▶ **THE PROBLEM**:
Wherever the string "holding" occurs in a line of these records, report that line.
------------------------------------------------------------------------
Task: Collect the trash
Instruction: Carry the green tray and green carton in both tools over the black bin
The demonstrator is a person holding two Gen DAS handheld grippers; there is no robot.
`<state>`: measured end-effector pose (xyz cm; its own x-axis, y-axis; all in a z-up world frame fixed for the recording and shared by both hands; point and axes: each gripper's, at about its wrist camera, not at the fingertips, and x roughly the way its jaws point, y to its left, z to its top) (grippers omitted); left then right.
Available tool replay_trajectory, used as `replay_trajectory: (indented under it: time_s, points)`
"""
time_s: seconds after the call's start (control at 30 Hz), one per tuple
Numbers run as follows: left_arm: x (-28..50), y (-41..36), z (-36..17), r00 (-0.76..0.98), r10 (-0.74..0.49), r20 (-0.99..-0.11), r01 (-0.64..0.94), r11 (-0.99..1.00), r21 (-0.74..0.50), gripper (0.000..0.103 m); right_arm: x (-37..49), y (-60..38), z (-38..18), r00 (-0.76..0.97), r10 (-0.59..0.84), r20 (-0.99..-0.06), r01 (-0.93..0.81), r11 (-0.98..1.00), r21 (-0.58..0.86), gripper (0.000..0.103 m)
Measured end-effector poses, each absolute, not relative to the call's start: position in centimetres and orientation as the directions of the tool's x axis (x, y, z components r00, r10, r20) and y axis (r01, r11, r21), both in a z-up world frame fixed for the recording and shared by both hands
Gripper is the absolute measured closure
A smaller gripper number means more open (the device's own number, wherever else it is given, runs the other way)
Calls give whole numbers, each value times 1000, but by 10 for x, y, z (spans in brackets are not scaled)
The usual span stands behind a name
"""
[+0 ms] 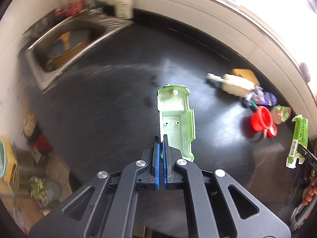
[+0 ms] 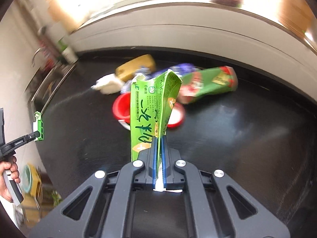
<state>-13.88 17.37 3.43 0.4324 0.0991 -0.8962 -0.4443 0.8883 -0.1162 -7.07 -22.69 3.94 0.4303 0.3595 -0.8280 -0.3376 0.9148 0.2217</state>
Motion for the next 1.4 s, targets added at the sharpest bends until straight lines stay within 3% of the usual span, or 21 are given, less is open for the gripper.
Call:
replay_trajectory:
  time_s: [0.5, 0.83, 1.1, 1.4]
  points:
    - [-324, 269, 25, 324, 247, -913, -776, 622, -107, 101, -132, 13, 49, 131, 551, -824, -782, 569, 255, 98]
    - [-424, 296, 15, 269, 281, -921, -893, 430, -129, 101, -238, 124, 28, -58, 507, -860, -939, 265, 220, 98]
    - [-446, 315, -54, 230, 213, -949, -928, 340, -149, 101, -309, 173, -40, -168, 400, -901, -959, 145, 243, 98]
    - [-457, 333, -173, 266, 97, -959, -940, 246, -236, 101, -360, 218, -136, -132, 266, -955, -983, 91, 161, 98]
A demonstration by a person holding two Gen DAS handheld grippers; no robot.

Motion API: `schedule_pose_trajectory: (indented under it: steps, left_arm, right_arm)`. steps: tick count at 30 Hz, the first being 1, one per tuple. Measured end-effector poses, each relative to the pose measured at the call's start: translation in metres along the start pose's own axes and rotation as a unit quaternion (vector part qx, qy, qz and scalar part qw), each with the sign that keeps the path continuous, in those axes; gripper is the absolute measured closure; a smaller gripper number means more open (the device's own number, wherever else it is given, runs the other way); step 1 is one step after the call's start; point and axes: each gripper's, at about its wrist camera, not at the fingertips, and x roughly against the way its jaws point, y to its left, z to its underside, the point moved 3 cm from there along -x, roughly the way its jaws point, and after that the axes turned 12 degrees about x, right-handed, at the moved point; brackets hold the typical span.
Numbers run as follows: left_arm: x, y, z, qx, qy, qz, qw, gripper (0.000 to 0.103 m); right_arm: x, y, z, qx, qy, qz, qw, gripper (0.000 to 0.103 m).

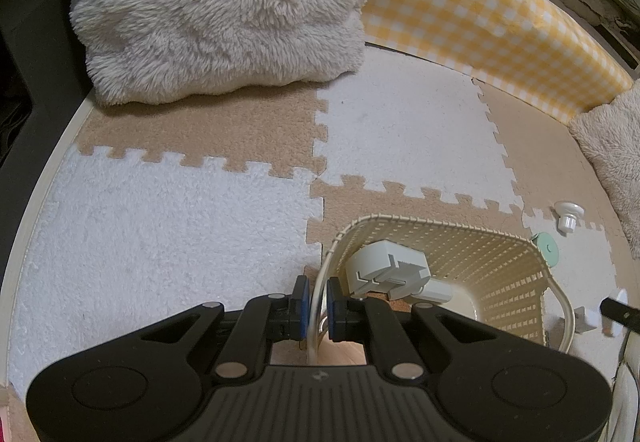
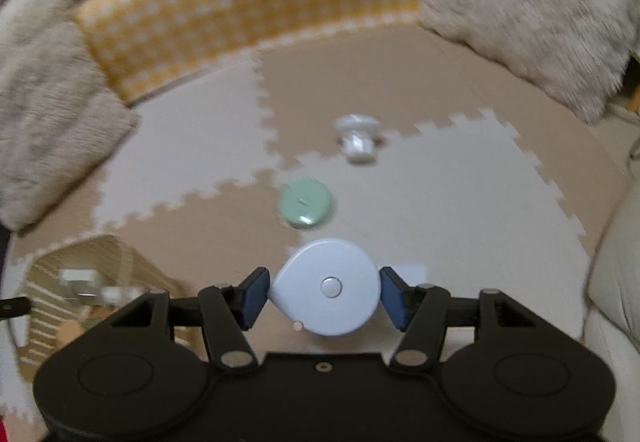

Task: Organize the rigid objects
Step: 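Lift the white egg-shaped object and lower it into the basket with the right gripper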

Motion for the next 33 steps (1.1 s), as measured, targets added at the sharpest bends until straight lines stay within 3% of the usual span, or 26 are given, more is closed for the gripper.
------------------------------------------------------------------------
▶ **SOLUTION TO THIS TASK**:
The demonstrator is a person holding two Gen DAS handheld grippers; there is no robot.
A demonstration by a person holding two Gen DAS handheld grippers; no robot.

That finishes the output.